You know what I also don't like? Writing in first person. Usually I wont read something in first person. If I open a book up and see the words "I" or "me", I'll shut it. It could have been the greatest masterpiece ever written. I won't touch it. Does that make me a bad person? Probably. But I keep thinking those damn narrators usually know far too much or they're complete idiots. So without much of a reference point to go from and not caring, I'm vaguely aware of doing both. But my mind is drifting and the doctor has asked me something about how I'm feeling. I'm trying to be honest. I'm trying to tell her something. Can you tell this didn't happen yesterday?

I think I said, "Some days I felt down, unmotivated..." Now why had I told her that?

"It's not that I feel that depressed, I don't, but I have had a hard time motivating myself. Getting anything done."

"Do you have difficulty sleeping?"

"I sleep good."

"How's your diet?"

"Normal."

"Feelings of anxiousness?"

"No more that usual."

"How about in groups?"

"Doesn't bother me."

"Feeling stressed? Tense?"

"No relaxed. Almost sleepy."

"Any trouble concentrating?"

"Sometimes."

Waiting for an answer she shrugs. "When?"

Damn she's good. "When I'm working on art or reading - I just feel lazy... and upset I can't motivate myself.
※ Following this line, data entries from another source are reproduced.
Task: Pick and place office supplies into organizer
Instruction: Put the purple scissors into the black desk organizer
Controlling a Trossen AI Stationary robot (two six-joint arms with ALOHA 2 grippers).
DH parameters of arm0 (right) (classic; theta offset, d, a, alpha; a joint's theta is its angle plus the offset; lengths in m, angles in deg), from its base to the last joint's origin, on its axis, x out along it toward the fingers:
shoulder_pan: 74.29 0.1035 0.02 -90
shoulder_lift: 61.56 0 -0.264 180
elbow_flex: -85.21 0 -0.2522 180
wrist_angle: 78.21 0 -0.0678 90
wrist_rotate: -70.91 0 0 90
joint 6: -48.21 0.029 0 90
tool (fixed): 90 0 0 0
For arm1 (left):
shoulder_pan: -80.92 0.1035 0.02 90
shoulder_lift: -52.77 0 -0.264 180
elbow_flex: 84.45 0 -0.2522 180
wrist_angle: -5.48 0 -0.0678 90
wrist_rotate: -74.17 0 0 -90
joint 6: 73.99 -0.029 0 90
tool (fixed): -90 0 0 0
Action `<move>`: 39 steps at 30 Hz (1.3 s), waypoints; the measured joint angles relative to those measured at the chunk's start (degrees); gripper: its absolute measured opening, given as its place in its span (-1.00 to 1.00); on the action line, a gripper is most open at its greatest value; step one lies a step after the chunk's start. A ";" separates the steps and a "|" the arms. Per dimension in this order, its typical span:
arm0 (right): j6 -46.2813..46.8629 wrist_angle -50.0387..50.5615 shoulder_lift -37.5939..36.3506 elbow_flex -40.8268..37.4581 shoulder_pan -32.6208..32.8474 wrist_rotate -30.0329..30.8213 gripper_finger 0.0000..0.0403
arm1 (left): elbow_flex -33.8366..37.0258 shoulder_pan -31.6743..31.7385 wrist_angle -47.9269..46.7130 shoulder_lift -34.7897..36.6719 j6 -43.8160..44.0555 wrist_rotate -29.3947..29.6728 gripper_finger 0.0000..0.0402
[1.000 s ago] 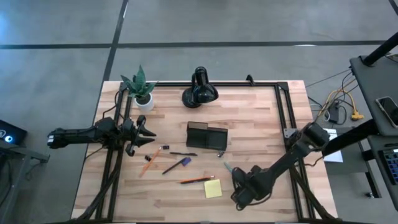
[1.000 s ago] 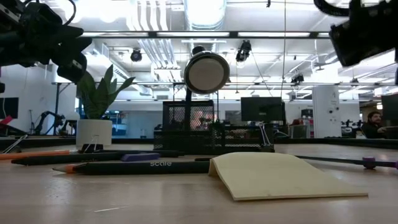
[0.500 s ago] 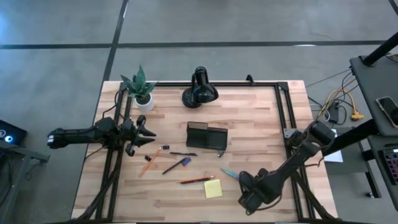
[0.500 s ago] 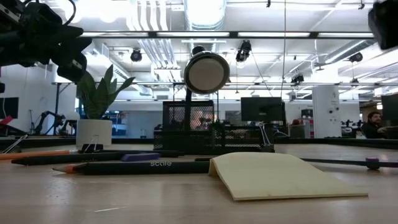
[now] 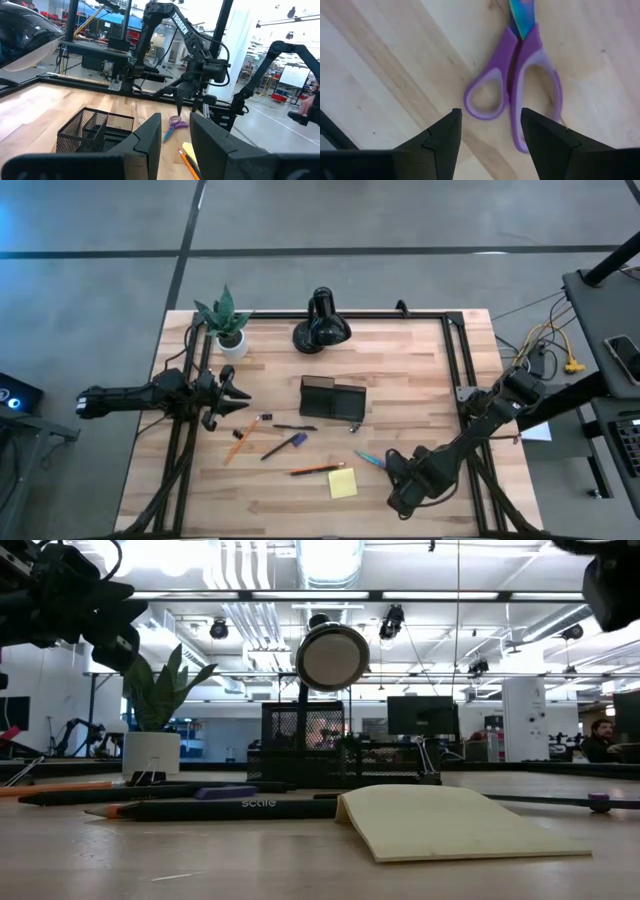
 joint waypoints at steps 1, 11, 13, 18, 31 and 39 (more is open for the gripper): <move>-0.57 -0.95 0.00 -0.46 -0.34 0.01 -0.03 | 0.02 0.00 0.00 0.00 0.00 -0.01 -0.57; -5.27 -3.22 1.68 -4.66 -1.44 0.02 -0.03 | 0.01 0.00 0.01 -0.04 0.00 0.00 -0.57; -5.29 -3.34 1.66 -5.29 -1.44 0.18 -0.03 | 0.01 0.00 0.01 0.00 0.00 0.00 -0.57; -6.57 -3.25 1.67 -5.56 -1.59 0.18 -0.10 | 0.02 0.02 0.00 -0.02 0.00 -0.02 -0.57; -16.47 -3.51 3.14 -5.44 -3.51 -0.74 -0.74 | 0.01 0.02 -0.01 -0.01 0.00 -0.02 -0.57; -29.42 7.91 4.21 1.59 -8.91 10.66 -0.73 | 0.02 0.02 0.00 -0.02 0.00 -0.02 -0.57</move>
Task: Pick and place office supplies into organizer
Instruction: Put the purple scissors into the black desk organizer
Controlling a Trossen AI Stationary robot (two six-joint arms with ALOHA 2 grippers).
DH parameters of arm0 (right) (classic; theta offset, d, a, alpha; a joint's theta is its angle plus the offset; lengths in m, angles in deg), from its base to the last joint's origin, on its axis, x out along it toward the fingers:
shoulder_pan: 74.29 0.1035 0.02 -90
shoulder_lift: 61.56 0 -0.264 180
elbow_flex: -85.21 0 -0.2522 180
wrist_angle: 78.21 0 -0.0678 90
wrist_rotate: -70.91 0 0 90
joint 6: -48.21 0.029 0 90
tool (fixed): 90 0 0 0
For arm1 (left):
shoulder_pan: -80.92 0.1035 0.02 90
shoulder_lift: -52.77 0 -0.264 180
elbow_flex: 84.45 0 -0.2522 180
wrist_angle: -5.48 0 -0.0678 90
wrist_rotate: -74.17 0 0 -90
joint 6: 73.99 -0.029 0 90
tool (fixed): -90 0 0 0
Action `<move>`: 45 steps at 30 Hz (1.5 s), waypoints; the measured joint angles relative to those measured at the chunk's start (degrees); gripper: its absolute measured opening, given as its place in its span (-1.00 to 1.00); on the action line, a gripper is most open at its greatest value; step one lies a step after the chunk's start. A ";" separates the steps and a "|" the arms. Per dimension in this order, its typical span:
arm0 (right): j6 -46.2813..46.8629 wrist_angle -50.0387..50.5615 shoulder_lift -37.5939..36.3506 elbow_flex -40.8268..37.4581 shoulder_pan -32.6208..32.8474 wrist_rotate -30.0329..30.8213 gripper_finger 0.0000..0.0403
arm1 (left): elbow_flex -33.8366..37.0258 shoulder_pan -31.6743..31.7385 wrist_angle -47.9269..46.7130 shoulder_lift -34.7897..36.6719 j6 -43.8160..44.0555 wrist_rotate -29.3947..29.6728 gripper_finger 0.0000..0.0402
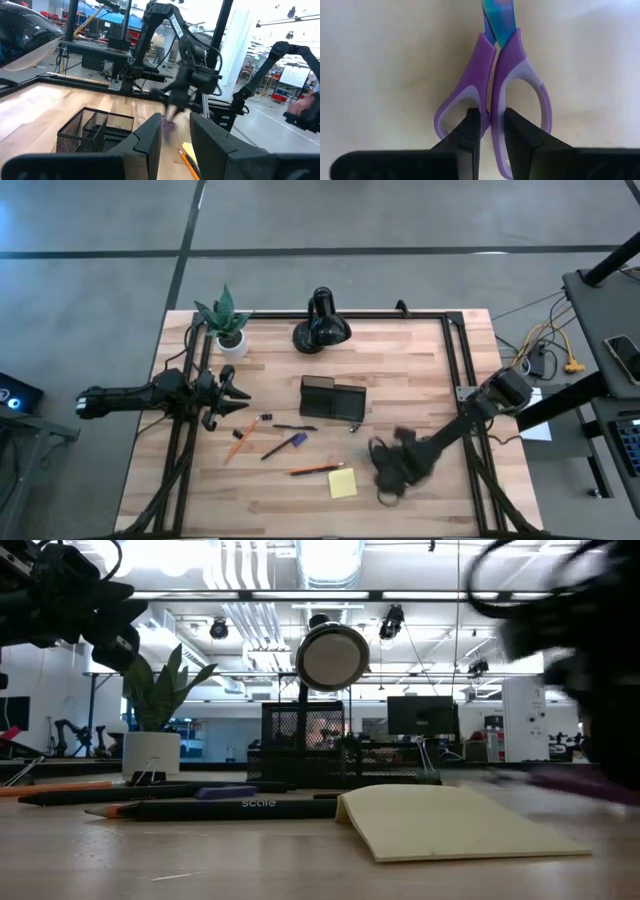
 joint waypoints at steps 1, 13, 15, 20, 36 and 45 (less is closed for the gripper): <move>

But I don't really feel depressed. It happens times to time, but I get over it." That's it. Clam up. Good job!

But I don't clam up. "I worry sometimes that I might be getting depressed again. When I was hospitalized I spent months struggling at everything I did, till I couldn't hold things together anymore. I couldn't take care of myself." Bravo! A True Confession. Its at this point in therapy I tell myself to shut up before things get fucked up.

The doctor looks at her chart. "Your at 30 mg."

"Yes, twenty in the morning and ten at night." And don't you dare change that.

"If this continues maybe we should try upping your dosage..."

Thank God, a reprieve I think.

I'm not sure why, but my protective instinct is to resist change. Maybe the doctor senses that, but she lets me go. I promise to call if things start getting worse, but wonder if I really will. I don't want to be destructive, or so I tell myself...

"If this continues we might want to up your dosage or even change your medication."

Yeah, we'll see.

Hey, I'll tell you all a little secret. Maybe you already figured it out? This is not me writing. No sir. Your writer is somewhere off napping. Not because he's tired, because there's nothing else he can do. The big lug. It makes me laugh when he tells himself that this will go away. That he'll work on something tomorrow. Sure, whatever you say. I'm sure you know what's best. And that there is how moments in his day pass, sitting on the couch, taking a nap, smoking a cigarette, constantly aware of the emptiness inside, relying on self-control to not let desperation tear him apart. It will. Don't say I didn't tell you so.